Green Lacewing - Chrysoperla rufilabris Lacewing - Chrysoperla rufilabris Lacewing - Chrysoperla Lacewing Larva? - Chrysoperla Neuroptera - Chrysoperla plorabunda Lacewing - Chrysoperla rufilabris resting on my door - Chrysoperla insect - Chrysoperla rufilabris
Classification
Kingdom Animalia (Animals)
Phylum Arthropoda (Arthropods)
Subphylum Hexapoda (Hexapods)
Class Insecta (Insects)
Order Neuroptera (Antlions, Lacewings, and Allies)
Suborder Hemerobiiformia (Lacewings and Allies)
Family Chrysopidae (Green Lacewings)
Subfamily Chrysopinae (Typical Green Lacewings)
Tribe Chrysopini
Genus Chrysoperla (Common Green Lacewings)
Other Common Names
Common Streak-backed Green Lacewings (a possible name suggestion to help in field identification)
Synonyms and other taxonomic changes
Species were formerly placed in Chrysopa.
Explanation of Names
Chrysoperla Steinmann 1964
from the root chryso- (referring to green lacewings) + the Latin perla ('pearly')
from the genus Chrysopa, derived from the Latin chrys-, after the ancient Greek χρυσός‎, ('gold') + ōps ('face'), referring to the family's golden eyes
Numbers
8 spp. in our area(1), 4 spp. range into Canada(1); 10 in North America (2)
4 spp. in the carnea-group (rounded hind wingtips, often 2 marks on the gena)
4 spp. in the pudica-group (pointed hind wingtips, often a single mark on the gena)

An additional 2 spp. in the carnea-group are recently reported, based on courtship song analysis, with such highly restricted ranges as to barely occur in our area:
C. agilis (c. AK)(3)
C. zastrowi sillemi (desert southwest CA)(4)
Identification
Chrysoperla have the following combination: cell im not overlapped by cell r2; clypeus unmarked; clypeus unmarked apart from maybe directly adjacent to the genae; head generally either the body's base green, a paler green, or yellow-green in species that overlap Chrysopodes collaris.
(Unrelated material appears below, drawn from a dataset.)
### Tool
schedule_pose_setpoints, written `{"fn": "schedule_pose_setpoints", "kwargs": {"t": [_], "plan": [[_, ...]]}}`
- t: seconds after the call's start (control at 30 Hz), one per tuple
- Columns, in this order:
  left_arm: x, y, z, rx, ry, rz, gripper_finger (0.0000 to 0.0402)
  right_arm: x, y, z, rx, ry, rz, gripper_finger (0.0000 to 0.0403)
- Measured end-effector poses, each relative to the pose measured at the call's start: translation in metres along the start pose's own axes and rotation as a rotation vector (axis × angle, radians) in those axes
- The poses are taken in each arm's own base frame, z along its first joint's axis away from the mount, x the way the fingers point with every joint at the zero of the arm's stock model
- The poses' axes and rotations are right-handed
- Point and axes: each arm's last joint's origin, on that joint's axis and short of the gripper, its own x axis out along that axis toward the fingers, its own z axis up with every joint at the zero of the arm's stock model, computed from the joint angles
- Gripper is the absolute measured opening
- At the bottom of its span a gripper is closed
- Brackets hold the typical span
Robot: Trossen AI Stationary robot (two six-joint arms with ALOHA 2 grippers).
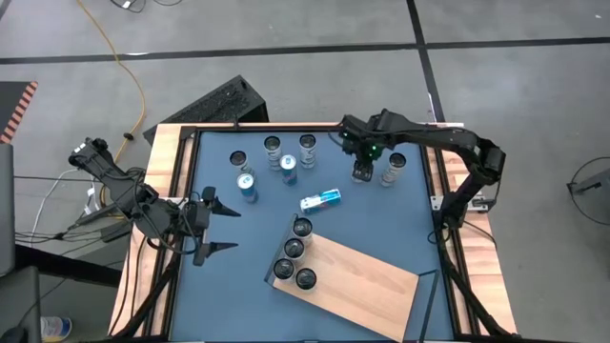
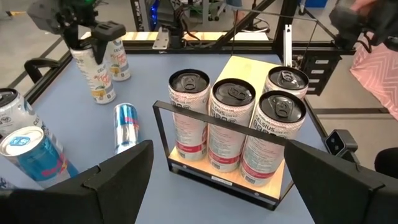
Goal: Place canned beverage on shelf
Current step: Put the left white yellow soda can aligned with the other white yellow soda can on the shelf
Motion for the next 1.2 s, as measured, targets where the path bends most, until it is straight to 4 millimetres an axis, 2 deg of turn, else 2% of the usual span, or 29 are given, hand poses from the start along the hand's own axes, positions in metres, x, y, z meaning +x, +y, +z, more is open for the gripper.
{"fn": "schedule_pose_setpoints", "kwargs": {"t": [0.2,0.3,0.5,0.67,0.77,0.93,1.2], "plan": [[0.0,0.0,0.0,-0.007,0.001,0.001,0.0348,-0.005,0.006,-0.003,-0.004,0.039,0.002,0.0226],[0.0,0.0,0.0,-0.008,0.001,0.002,0.0348,-0.012,0.009,-0.004,0.0,0.063,0.014,0.0225],[0.0,0.001,0.0,-0.017,-0.005,0.021,0.0348,-0.04,0.015,0.001,0.071,0.029,0.01,0.0225],[0.0,0.001,0.0,-0.027,-0.006,0.024,0.0348,-0.077,0.031,0.003,0.062,-0.004,0.023,0.0225],[0.0,0.001,0.0,-0.031,-0.006,0.024,0.0348,-0.101,0.046,0.002,0.089,-0.038,0.036,0.0225],[0.0,0.001,0.0,-0.033,-0.006,0.024,0.0348,-0.137,0.085,-0.006,0.155,-0.097,0.086,0.0226],[0.0,0.001,0.0,-0.035,-0.006,0.023,0.0348,-0.158,0.154,-0.032,0.236,-0.105,0.162,0.0226]]}}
Chrysoperla is the most widespread genus with a pale stripe along its body length. There are a small number of restricted genera that share this trait (refer to the See also section below).


The following keys are adapted from Brooks (1994) to apply to our 8 species. Note that "C. plorabunda Fitch species group" refers to members of C. adamsi, (possibly certain C. downesi), C. johnsoni, and C. plorabunda that are not distinguished from each other and absolutely require song analysis.(5)(6) These keys do not include a treatment for C. adamsi

Note: keying species under microscopy involves, in part, dissection of male genitalia to determine the presence or absence of spinellae. While this is one of the strongest traits in defining the species groups, the combination of the other two traits will often suffice for photography.

Key to Adults Version 1
This key does not divide the species into species groups. The ordering used is as presented by Brooks but merely modified to remove species not found in our range. Note, however, that this arrangement occasionally places members of different species groups at a node despite being less similar than to other members of the genus. There is also difficulty in that the tenuous nature of identifying members from the carnea group apart from courtship song analysis is less evident as a result.

1a. Wing cross-veins and gradates green ..................................................................................... 2
1b. Wing cross-veins and/or gradates grayish ............................................................................... 6

2a. Base of claw undilated or only slightly swollen ......................................................................... harrisii Fitch
2b. Base of claw with distinct step-like dilation, at least one-quarter length of claw hook .................... 3

3a. Basal dilation of claw large, at least half length of claw hook, pronotum and vertex unmarked ....... comanche Banks
3b. Basal dilation of claw small, distinctly less than half length of claw hook ...................................... 4

4a. Gena with red stripe; red post-ocular spot present; ♂️: spinellae present ..................................... externa Hagen
4b. Gena with dark stripe overlaid with red; post-ocular spot present or absent; ♂️: spinellae absent .... 5

5a. Basal dilation of claw one-quarter or less length of claw hook .................................................... downesi Smith (in part)
5b. Basal dilation of claw more than third length of claw hook.......................................................... plorabunda Fitch species subgroup (unconsolidated)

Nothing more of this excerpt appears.